■ EXERCISE REQUIREMENTS:
Count every line of these entries that holds the word "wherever", and reply with the number only.
**** DATA IN THIS EXERCISE
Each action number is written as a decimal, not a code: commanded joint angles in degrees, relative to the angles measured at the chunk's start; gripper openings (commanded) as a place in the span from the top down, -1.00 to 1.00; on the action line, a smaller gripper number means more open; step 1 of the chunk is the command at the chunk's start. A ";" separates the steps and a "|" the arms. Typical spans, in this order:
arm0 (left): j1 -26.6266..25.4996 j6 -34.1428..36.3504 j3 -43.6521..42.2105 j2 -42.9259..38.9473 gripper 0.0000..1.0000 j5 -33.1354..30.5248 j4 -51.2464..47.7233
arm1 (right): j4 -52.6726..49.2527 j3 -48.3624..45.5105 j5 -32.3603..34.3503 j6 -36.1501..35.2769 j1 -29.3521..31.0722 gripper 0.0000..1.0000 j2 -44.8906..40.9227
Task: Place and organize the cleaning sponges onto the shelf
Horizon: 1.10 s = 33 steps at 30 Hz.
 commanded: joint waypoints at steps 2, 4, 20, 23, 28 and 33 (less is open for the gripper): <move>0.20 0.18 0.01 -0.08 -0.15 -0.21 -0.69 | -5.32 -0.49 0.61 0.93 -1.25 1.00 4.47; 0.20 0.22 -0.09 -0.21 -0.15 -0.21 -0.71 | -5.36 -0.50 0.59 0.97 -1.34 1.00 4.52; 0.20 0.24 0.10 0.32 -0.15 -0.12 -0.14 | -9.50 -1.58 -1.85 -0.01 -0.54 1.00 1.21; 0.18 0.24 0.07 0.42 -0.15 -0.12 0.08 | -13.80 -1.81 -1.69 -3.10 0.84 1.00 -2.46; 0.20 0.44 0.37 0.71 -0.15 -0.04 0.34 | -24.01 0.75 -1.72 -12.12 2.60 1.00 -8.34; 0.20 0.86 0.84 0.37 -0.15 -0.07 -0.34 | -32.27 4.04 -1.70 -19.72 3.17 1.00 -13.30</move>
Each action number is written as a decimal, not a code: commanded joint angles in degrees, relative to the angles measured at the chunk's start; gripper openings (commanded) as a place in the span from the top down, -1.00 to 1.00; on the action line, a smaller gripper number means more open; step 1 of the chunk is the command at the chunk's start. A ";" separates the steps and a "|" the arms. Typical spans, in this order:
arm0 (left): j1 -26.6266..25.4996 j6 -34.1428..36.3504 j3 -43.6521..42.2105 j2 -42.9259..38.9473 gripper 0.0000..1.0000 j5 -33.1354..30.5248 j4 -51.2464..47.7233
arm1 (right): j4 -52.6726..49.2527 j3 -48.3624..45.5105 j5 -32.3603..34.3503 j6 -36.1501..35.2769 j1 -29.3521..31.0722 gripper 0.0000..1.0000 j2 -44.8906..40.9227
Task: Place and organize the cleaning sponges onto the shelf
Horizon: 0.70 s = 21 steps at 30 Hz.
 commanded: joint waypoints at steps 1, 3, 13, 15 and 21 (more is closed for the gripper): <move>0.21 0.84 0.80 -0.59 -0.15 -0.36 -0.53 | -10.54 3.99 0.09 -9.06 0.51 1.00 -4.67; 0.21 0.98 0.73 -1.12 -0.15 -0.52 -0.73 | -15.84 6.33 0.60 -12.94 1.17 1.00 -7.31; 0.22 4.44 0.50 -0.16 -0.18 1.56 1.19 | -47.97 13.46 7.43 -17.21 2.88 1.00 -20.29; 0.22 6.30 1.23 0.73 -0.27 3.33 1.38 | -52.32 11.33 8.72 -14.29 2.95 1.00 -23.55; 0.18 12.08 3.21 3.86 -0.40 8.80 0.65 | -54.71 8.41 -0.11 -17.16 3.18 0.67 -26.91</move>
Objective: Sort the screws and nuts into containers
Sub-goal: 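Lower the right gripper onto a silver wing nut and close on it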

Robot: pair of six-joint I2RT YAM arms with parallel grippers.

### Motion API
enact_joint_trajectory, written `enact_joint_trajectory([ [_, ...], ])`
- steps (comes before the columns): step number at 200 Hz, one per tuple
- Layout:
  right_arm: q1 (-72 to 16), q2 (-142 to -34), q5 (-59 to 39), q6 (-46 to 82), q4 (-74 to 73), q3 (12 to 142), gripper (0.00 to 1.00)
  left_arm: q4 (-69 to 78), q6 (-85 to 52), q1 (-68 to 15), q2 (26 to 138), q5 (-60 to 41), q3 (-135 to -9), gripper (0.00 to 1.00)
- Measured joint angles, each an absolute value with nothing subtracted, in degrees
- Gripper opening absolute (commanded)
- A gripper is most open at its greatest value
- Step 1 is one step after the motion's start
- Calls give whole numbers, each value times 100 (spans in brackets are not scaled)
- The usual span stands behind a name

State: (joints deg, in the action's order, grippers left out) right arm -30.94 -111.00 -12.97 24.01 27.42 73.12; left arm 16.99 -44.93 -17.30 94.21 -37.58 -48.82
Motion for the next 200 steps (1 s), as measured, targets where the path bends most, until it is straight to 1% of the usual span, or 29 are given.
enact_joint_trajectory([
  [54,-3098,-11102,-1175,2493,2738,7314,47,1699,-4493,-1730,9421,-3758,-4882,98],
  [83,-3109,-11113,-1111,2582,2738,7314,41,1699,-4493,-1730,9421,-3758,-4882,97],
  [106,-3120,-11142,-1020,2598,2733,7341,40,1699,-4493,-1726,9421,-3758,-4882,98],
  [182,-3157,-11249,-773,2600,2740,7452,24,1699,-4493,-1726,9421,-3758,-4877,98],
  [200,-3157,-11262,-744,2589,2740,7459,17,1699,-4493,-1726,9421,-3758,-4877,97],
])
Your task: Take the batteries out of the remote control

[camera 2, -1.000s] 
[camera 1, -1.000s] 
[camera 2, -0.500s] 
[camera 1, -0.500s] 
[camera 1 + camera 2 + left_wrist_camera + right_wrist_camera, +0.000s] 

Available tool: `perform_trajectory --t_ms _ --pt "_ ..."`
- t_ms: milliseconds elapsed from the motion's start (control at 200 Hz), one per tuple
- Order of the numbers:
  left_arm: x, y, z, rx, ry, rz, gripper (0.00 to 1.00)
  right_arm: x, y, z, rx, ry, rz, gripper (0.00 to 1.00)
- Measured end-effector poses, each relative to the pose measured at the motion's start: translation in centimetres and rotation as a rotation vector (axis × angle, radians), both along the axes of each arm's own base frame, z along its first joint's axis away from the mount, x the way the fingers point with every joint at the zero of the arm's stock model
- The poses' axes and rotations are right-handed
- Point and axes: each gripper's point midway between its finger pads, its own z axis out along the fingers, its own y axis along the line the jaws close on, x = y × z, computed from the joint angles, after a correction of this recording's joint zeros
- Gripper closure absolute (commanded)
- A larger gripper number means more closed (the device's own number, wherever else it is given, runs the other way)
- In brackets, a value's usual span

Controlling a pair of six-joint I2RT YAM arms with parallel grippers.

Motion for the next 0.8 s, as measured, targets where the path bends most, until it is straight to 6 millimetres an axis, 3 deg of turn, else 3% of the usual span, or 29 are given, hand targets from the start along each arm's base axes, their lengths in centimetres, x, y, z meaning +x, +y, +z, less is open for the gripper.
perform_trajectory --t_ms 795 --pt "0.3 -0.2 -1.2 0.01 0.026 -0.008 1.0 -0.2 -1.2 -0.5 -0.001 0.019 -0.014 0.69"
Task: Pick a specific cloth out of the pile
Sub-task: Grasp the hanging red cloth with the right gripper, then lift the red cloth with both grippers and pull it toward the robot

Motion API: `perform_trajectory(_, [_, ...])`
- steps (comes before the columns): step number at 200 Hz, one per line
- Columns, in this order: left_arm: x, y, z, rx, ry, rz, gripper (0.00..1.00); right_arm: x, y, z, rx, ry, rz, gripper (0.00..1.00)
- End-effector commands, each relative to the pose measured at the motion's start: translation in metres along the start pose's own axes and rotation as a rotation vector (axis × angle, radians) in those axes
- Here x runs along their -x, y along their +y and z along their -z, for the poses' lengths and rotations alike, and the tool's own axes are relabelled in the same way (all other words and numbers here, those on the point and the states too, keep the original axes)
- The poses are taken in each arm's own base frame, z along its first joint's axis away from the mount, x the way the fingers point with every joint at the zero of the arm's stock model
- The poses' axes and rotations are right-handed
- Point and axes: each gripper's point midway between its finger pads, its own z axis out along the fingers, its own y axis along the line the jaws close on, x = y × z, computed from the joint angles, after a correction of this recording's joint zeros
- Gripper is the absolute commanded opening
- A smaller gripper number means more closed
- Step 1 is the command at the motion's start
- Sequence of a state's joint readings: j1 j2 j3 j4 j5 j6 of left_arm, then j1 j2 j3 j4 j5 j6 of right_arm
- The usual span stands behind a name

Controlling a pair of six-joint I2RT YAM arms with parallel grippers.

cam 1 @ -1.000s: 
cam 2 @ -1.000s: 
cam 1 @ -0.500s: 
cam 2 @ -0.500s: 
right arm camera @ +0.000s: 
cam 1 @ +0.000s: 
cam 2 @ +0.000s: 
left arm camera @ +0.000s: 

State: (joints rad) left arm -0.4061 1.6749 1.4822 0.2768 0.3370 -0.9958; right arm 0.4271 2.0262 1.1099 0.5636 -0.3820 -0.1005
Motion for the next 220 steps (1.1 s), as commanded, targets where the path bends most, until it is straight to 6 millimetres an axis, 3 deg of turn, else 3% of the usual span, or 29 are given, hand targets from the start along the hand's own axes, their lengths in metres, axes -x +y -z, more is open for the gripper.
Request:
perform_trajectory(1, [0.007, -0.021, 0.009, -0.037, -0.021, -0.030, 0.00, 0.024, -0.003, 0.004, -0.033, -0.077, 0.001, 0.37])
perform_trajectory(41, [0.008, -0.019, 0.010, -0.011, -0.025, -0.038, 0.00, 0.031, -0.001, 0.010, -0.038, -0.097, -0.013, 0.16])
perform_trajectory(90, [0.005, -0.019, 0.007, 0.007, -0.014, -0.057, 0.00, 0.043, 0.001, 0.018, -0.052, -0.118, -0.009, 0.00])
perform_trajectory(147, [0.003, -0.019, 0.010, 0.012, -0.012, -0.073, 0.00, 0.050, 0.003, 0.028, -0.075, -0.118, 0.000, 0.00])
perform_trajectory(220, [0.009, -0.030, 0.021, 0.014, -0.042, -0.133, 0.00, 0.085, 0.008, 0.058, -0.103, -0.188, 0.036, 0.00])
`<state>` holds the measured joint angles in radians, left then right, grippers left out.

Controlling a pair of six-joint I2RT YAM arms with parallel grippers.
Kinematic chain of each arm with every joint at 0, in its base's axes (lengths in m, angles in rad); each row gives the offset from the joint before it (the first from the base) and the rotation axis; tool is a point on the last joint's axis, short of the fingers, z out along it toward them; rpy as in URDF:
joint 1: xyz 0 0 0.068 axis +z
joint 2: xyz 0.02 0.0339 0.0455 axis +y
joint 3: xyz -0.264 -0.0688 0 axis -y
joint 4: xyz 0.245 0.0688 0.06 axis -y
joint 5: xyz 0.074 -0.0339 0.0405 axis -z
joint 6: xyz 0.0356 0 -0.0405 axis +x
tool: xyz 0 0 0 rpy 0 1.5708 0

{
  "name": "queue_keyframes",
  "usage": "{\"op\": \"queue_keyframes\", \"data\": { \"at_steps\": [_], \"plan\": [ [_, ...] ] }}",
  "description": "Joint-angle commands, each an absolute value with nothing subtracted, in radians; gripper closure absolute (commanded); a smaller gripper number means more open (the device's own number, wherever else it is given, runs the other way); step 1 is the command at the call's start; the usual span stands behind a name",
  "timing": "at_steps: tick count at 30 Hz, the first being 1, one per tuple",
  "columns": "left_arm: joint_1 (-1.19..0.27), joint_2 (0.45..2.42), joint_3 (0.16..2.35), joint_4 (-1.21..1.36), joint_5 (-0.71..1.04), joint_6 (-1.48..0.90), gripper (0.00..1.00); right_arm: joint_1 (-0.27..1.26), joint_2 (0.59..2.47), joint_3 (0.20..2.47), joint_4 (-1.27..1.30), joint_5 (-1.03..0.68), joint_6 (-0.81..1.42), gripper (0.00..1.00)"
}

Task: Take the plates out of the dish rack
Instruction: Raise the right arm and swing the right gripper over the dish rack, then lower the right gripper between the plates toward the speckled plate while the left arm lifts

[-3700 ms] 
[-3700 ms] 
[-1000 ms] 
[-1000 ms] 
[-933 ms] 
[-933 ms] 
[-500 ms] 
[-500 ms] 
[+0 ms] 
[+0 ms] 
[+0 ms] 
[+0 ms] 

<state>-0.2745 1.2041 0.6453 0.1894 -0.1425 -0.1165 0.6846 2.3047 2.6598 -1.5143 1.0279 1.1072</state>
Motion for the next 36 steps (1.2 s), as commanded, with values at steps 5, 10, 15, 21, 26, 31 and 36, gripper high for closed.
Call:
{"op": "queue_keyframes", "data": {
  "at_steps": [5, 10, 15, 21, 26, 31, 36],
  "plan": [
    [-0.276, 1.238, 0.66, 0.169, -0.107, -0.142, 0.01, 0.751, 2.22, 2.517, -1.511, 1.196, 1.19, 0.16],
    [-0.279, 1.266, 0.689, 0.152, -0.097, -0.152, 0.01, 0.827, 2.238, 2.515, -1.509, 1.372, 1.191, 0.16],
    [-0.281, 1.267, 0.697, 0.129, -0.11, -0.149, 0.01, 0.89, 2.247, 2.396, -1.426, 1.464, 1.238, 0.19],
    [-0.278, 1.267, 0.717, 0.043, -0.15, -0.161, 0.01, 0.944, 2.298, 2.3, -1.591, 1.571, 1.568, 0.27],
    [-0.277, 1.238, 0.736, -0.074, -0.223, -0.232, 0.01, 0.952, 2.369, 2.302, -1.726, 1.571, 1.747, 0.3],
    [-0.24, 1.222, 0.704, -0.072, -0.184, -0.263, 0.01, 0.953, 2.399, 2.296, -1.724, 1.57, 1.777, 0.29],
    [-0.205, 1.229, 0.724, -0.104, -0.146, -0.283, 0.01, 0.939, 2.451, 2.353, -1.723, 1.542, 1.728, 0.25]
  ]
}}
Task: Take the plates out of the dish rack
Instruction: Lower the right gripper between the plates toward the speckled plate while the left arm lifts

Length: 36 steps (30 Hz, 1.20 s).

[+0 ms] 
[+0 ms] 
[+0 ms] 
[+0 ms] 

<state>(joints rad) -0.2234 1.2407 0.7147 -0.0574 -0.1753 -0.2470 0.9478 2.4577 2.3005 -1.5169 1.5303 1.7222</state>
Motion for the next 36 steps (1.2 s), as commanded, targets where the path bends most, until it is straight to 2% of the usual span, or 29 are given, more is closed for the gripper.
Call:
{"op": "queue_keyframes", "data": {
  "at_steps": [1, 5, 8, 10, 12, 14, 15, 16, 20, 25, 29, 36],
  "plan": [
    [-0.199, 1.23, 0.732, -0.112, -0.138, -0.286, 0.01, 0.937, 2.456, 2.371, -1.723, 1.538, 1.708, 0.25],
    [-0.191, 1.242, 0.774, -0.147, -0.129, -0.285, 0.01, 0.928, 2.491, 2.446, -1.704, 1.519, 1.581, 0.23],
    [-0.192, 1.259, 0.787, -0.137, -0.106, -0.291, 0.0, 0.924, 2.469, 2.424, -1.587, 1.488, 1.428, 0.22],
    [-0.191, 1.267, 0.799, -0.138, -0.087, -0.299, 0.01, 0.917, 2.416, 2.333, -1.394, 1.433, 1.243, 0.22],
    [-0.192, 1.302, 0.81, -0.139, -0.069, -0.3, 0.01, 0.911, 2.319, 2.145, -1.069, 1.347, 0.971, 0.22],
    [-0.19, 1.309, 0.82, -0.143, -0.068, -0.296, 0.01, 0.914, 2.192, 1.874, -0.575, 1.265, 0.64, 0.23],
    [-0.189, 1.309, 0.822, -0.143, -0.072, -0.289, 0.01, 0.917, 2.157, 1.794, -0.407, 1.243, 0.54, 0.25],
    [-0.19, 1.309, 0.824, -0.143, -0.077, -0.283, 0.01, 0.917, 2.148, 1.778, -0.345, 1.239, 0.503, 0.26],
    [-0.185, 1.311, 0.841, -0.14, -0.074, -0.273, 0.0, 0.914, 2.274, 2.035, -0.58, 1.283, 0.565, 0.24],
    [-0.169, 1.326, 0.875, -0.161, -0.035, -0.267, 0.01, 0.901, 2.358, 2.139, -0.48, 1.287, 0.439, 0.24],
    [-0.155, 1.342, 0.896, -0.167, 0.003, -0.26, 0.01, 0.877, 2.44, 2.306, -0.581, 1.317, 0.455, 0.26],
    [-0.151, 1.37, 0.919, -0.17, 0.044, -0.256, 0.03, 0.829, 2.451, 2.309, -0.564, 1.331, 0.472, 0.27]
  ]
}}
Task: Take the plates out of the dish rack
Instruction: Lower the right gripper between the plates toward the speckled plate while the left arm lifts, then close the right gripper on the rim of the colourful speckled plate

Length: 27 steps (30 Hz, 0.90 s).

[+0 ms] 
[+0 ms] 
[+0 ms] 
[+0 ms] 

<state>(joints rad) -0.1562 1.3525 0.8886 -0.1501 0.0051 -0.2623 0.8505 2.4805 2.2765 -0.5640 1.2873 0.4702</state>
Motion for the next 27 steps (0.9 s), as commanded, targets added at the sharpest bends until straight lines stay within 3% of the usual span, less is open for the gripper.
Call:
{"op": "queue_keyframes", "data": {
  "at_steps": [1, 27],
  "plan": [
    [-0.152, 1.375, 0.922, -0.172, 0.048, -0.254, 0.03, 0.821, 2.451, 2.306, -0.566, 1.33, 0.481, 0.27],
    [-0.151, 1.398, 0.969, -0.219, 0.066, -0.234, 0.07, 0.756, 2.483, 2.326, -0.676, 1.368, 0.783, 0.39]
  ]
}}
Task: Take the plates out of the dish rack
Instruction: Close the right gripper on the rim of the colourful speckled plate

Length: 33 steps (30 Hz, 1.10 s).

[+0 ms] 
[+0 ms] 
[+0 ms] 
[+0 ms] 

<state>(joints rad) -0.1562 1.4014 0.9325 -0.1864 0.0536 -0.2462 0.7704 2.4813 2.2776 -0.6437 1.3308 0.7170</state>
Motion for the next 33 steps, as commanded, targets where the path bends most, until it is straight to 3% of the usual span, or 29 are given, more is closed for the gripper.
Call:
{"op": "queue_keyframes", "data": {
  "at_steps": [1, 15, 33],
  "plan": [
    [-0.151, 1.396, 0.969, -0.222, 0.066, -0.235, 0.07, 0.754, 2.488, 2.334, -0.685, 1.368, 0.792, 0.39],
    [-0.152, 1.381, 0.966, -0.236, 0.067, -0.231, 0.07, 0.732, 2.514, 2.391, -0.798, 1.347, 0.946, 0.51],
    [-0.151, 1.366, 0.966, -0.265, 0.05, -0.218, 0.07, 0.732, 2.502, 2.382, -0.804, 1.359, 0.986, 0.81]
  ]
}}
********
■ WRITTEN ANSWER:
2